A Harvard University team describes a strategy for quantifying RNA transcripts within subcellular compartments using a spatial transcriptomic approach called "multiplexed error-robust fluorescence in situ hybridization," or MERFISH, in combination with cellular structure imaging. The researchers demonstrated that they could pick up the spatial distribution of some 10,050 genes in individual cells with around 80 percent efficiency, while misidentifying roughly 4 percent. From there, they followed "RNA velocity" in situ, discerning between the cell cycle states of cells based on the balance of RNA transcripts in the nucleus and cytoplasm. More generally, the authors say, "[w]e anticipate that spatially resolved transcriptome analysis will advance our understanding of the interplay between gene regulation and spatial context in biological systems."

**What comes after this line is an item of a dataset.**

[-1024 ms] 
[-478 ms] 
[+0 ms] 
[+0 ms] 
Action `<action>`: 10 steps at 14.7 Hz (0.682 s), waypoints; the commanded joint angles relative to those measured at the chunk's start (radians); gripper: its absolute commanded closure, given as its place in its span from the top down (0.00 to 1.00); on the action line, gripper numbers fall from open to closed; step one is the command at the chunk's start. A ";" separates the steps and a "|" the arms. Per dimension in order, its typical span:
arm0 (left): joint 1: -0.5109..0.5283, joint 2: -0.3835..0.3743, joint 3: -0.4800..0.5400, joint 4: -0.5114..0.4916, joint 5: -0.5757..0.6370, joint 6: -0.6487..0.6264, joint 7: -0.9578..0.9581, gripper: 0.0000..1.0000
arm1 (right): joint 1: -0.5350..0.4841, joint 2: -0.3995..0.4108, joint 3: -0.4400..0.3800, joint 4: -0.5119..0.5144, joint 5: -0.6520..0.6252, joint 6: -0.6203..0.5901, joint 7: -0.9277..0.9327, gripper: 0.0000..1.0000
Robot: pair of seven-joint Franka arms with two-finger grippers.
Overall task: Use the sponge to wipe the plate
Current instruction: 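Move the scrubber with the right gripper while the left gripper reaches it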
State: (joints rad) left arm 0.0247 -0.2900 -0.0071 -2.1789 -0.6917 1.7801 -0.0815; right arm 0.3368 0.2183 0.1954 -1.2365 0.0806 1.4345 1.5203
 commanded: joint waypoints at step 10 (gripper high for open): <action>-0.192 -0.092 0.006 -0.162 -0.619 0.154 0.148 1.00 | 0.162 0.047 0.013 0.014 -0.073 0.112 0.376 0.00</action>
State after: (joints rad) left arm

Researchers at the University of Edinburgh, Max Planck Institute for the Science of Human History, and elsewhere present findings from a proteomic study focused on dental calculus samples from dozens of individuals who lived during Ireland's Great Famine from 1845 to 1852, which stemmed from a potato crop-destroying Phytophthora infestans blight. Using proteomic and microparticle analyses on dental calculus samples from 42 Kilkenny workhouse inmates who died during the famine, the team saw hints that the individuals had eaten corn- and milk-heavy diets, along with some potato, cereal starch, and egg protein. "Through historical contextualization, this study shows how the notoriously monotonous potato diet of the poor was opportunistically supplemented by other foodstuffs," the investigators report, arguing that the Great Irish Famine "was foremost a social disaster induced by the lack of access to food."
A team from Australia and Denmark classifies regulatory and evolutionarily significant sequence variants contributing to dozens of cattle traits. After narrowing in on variants with apparent ties to gene expression, metabolite concentrations, or histone marks in more than 400 cattle, the researchers assessed 30 variant sets in relation to 34 complex bovine traits in almost 12,000 bulls and more than 32,300 cows, tallying the predicted heritability, functional effects, and more for the variants — information they brought together using "Functional and evolutionary Trait Heritability" (FAETH) scores for the bovine trait-related variants. "The FAETH framework combines the information of gene regulation, evolution, and trait heritability to rank variants, and the publicly available FAETH data provide a set of biological priors for cattle genomic selection worldwide," the authors note.